Write out, word for word, the first line of the data below and every line after it through the one containing "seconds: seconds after".
Segment Start: DATASET EXTRACT
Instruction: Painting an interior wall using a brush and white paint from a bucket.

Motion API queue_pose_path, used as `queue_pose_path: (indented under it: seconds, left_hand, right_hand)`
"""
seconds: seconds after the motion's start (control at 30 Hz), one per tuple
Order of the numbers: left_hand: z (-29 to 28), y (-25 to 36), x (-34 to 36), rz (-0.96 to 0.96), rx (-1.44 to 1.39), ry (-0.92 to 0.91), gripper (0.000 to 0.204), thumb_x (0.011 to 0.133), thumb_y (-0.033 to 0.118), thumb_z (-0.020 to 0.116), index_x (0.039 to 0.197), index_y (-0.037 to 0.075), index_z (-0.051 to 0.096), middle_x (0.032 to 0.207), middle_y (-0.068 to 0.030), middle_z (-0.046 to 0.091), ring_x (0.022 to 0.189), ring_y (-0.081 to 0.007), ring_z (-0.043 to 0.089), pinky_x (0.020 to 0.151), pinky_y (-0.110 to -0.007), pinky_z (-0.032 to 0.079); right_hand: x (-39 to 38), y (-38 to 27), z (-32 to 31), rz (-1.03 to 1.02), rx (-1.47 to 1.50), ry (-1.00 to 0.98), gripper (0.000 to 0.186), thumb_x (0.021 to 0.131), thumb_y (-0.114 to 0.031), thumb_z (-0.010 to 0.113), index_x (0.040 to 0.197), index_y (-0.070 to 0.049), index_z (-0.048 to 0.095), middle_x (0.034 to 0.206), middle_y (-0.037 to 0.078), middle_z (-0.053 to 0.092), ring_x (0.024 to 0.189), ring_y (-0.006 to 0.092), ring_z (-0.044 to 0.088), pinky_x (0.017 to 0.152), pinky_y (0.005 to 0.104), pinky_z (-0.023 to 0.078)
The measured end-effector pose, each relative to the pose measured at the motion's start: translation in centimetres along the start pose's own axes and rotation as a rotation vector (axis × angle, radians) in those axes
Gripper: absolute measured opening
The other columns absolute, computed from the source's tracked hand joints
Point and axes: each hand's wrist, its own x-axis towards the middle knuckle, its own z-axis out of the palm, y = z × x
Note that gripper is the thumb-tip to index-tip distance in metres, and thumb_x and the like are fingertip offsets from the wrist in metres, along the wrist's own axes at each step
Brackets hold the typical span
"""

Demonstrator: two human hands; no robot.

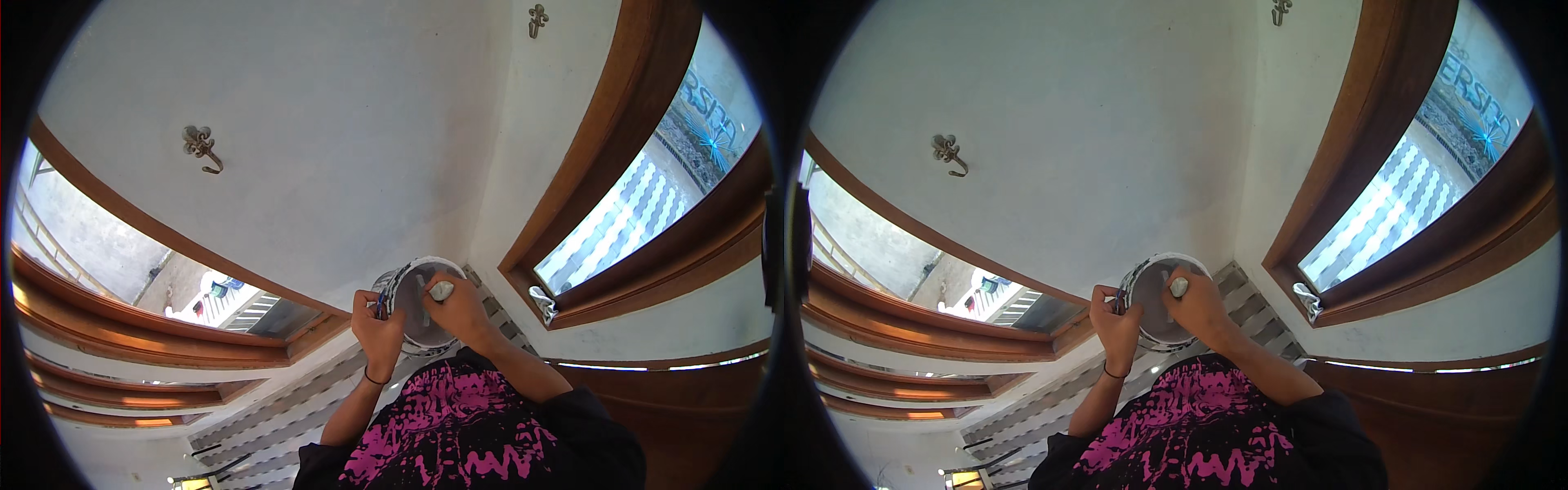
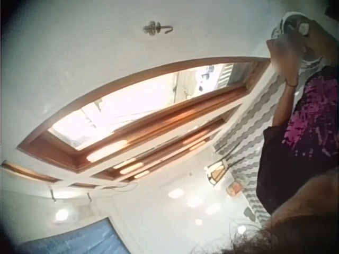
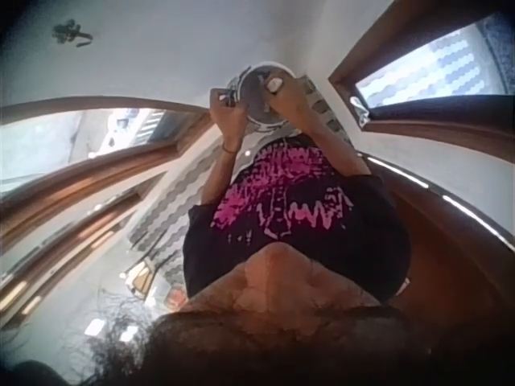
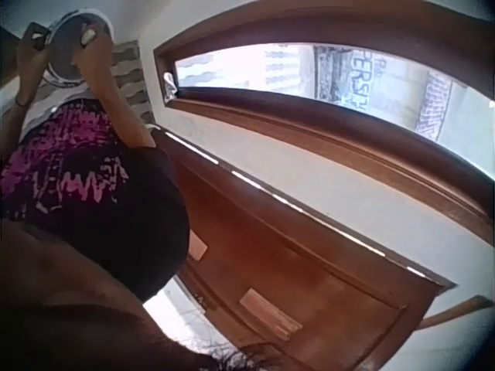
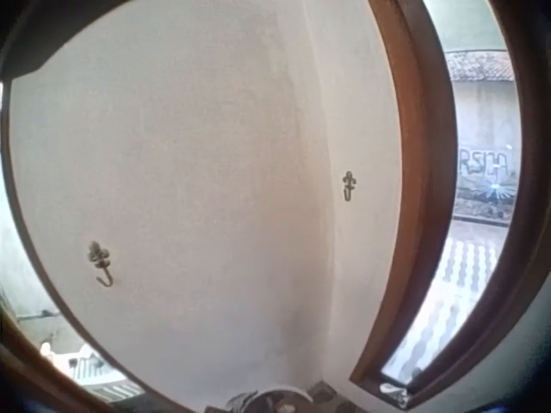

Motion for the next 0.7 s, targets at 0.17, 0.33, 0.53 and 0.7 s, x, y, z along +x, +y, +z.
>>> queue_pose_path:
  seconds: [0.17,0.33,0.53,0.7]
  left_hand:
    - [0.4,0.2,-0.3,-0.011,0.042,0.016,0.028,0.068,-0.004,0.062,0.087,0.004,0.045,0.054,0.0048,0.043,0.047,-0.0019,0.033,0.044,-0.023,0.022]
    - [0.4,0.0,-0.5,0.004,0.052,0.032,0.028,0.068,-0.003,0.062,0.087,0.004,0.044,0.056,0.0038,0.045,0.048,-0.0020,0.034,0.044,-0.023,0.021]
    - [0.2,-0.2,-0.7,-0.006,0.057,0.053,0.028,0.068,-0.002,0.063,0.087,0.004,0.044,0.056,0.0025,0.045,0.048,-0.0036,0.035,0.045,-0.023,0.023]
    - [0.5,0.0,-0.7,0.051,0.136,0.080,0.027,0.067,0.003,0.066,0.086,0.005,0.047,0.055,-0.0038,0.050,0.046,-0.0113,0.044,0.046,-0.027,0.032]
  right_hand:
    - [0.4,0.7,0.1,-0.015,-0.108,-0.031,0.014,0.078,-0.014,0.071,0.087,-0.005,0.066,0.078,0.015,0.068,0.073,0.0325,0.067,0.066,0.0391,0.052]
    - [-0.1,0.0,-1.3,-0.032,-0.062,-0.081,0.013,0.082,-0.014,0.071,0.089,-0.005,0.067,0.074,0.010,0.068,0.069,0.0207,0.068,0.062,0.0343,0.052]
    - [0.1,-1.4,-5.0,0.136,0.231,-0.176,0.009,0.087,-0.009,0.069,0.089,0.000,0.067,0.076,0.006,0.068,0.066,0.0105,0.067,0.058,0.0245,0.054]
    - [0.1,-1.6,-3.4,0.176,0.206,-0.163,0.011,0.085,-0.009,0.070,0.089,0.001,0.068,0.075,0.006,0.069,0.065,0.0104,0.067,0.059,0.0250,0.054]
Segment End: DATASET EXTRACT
RESPONSE:
Instruction: Painting an interior wall using a brush and white paint from a bucket.

Motion API queue_pose_path, used as `queue_pose_path: (indented under it: seconds, left_hand, right_hand)`
"""
seconds: seconds after the motion's start (control at 30 Hz), one per tuple

Here is where the answer stops.